Lexical Tools

Results of optimized set

I. The optimized set
As the result, we concluded case 10.1 is the final optimized set of SD-Rules in the corpus of Lexicon 2015 to include 76 (out of 101) SD-rules to reach:

system accuracy rate: 95.22%
system coverage rate: 95.70%
system performance: 1.9093

This set of SD-rules is expected to reach the same system performance when it is applied to other English corpora under the assumption that:

the characteristics of derivations are consistent between from Lexicon and the working general English domain.
Lexicon is considered as a representable subset (in terms of derivations) for general English. Please refer to future work for this assumption.

II. The methodology
This approach is to find the best set of SD-rules from a set of known candidate SD-rules. Theoretically, a complete set of SD-Rules can be obtained when more SD-rules are evaluated and added. This methodology provides a systematic approach to:

measure system performance
to evaluate new SD-rules
obtain the set of SD-rules according to user's specified target minimum accuracy rate (system performance)
choose among parent-child SD-Rules to reach Max. system precision and recall rate.
- In general, a parent rule has higher recall while a child rule has higher precision
- This method provides a good way to choose between a parent rule and child rule(s).

III. The target precision and recall rate (95%)

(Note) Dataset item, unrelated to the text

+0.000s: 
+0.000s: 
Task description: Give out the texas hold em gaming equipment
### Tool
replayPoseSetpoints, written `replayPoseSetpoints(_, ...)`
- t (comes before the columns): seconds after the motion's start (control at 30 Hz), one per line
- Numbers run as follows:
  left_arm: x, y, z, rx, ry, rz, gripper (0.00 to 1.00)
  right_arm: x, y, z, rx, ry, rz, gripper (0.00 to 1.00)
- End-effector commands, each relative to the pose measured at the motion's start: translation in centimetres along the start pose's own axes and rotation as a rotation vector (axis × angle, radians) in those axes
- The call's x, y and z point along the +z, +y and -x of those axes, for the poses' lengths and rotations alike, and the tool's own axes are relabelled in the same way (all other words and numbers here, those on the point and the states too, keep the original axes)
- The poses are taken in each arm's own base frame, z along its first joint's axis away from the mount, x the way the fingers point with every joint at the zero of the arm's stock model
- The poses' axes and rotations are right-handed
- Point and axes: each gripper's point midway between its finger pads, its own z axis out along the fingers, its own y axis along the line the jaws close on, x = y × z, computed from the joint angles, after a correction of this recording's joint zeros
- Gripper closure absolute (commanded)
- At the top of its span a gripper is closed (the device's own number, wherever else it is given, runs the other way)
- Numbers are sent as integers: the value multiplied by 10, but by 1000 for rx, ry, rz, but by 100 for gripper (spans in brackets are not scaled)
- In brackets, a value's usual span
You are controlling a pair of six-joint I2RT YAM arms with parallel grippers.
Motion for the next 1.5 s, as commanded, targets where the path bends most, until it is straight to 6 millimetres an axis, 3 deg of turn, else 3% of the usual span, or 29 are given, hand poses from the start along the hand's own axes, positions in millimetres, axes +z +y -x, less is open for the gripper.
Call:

The intersection of curves (optimization) of system precision rate and system recall rate of the final set are at 95%. We also used average values for the window size of 3, 5, 7 rules for these two curves for noise reduction (smoothing algorithm - simple moving average) and find the intersections are all around 95% for all cases (see diagram below). Smoothing this data set allows us to capture the characteristics of this set and leave out noise. Accordingly, our target minimum accuracy rate (95%) is a good choice to obtain the optimized set of SD-rules (close to optimization).